Like Maya and Kiri, many other women who are feminists are showing their support for Mumsnet in the comments. The parenting site is mostly used by women on the motherhood path, many of who are working mothers, and recent years have seen a significant increase in diversity at the platform, with many working class mothers joining it. According to Kiri Tunks in her post, 50% of GMB members are women, which makes the GMB claims that they “support all our members” seem odd.

This is not the first time Mumsnet has been demonised, but accusations such as this have been around a lot more often since the forum become an online platform to talk about feminism as well. Their feminist board, arguably created by request from the users around 2010, has even been talked about as a place where mothers become “radicalised”.

In 2018, Victoria Smith (@glosswitch) wrote for the New Statesman about the “demonisation” of the parenting forum, talking about how it went from gossiping to deep political discussions over the years. In the feminist boards, gender identity and biological sex are both hot topics since activists have been pushing for a reform of the GRA, which first came into law in 2004. Victoria has been banned from Twitter for her views on gender identity.

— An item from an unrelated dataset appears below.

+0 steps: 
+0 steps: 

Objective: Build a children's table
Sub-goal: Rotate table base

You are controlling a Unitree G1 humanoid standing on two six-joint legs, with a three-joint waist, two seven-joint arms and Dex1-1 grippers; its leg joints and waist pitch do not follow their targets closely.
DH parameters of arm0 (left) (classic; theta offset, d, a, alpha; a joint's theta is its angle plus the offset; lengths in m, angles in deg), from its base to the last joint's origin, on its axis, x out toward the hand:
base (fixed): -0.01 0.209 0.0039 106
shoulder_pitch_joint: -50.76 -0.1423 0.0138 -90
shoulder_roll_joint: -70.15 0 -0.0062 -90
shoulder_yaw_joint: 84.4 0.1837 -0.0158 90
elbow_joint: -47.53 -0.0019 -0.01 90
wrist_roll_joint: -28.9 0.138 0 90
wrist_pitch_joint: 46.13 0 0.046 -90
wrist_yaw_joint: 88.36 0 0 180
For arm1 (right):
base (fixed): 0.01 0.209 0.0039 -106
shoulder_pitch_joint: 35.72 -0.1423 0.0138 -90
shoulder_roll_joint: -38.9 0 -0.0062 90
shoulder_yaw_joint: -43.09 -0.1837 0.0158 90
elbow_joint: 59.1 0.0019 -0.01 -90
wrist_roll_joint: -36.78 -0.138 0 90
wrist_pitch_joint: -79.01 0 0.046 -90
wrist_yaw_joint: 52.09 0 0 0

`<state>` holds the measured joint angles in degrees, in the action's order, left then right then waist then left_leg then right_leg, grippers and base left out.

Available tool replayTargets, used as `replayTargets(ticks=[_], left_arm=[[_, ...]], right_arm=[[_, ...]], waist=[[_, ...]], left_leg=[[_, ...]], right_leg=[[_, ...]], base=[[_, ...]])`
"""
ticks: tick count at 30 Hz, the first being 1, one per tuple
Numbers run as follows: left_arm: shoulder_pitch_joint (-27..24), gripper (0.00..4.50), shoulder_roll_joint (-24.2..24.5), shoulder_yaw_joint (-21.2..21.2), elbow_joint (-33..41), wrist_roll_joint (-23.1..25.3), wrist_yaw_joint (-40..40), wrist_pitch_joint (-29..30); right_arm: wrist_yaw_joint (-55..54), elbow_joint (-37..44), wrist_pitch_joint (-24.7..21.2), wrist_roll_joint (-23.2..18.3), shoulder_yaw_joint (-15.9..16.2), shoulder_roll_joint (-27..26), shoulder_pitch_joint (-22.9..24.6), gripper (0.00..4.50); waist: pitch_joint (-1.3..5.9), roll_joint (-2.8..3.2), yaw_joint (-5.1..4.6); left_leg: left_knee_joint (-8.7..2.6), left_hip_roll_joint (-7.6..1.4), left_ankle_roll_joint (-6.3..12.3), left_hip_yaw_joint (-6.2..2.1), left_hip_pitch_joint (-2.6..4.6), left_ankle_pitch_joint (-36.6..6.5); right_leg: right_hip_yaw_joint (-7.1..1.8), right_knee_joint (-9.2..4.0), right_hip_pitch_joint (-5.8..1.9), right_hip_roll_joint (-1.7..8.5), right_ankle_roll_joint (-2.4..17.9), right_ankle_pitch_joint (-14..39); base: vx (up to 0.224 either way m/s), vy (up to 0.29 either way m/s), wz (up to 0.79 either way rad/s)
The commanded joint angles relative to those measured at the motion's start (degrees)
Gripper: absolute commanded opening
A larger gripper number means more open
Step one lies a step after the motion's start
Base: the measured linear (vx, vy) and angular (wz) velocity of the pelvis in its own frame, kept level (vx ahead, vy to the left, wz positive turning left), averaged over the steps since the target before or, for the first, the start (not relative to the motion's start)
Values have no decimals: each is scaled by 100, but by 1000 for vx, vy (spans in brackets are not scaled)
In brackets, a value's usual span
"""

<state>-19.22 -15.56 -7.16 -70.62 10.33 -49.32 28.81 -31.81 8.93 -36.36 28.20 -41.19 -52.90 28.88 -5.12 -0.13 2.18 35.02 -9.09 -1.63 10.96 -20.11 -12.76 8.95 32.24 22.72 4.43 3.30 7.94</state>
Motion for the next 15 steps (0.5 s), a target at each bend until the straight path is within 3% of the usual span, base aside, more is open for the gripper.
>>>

According to the Independent newspaper, Mumsnet has “repeatedly been accused of allowing transphobic content to run unchecked on its site. Of the top 10 threads on the popular ‘Women’s Rights’ forum at the time of writing, six are centred on “debate” around trans identities”.

More recently, margarine maker Flora has pulled their adverts from the platform following complaints on Mumsnetters discussing about gender identity. The mum’s forum decided to keep discussions about the topic open, but respectful, and transphobia (discriminating against trans people for being trans) is not allowed. Following Flora’s decision to withdraw their adverts from the forum, women who are Mumsnet’s users went on a boycott of the popular brand.

According to the Independent, “Upfield, which owns the Flora margarine brand, withdrew from an advertising partnership with Mumsnet after Twitter user @mimmymum and campaign group Stop Funding Hate raised concerns over the existence of transphobic content on the site”.

This year, Audible (seller and producer of spoken audio entertainment) also caved to online complaints by the same online user, @mimmymum, on social media and withdrew its adverts from the platform.

Another user, Dr Adrian Harrop, from Newcastle, has also ben on the frontline of the recent attacks perpetrated by activists who identify as left wing. In his personal twitter account, he claims to be specifically advocating to completely de-fund the parenting site, on the grounds that Mumsnet is transphobic.

Previously, Dr Harrop had targeted a billboard on which Kellie-Jay Keen-Minshull, also known as Posie Parker, had put up the dictionary definition of a woman: Adult Human Female. Harrop believes that putting up this billboard is a transphobic act. He actively campaigned to have the poster removed, and later debated with Ms Minshull on Sky News, where she assured that her intention was to simply state that the dictionary definition of the word “woman” is not transphobic.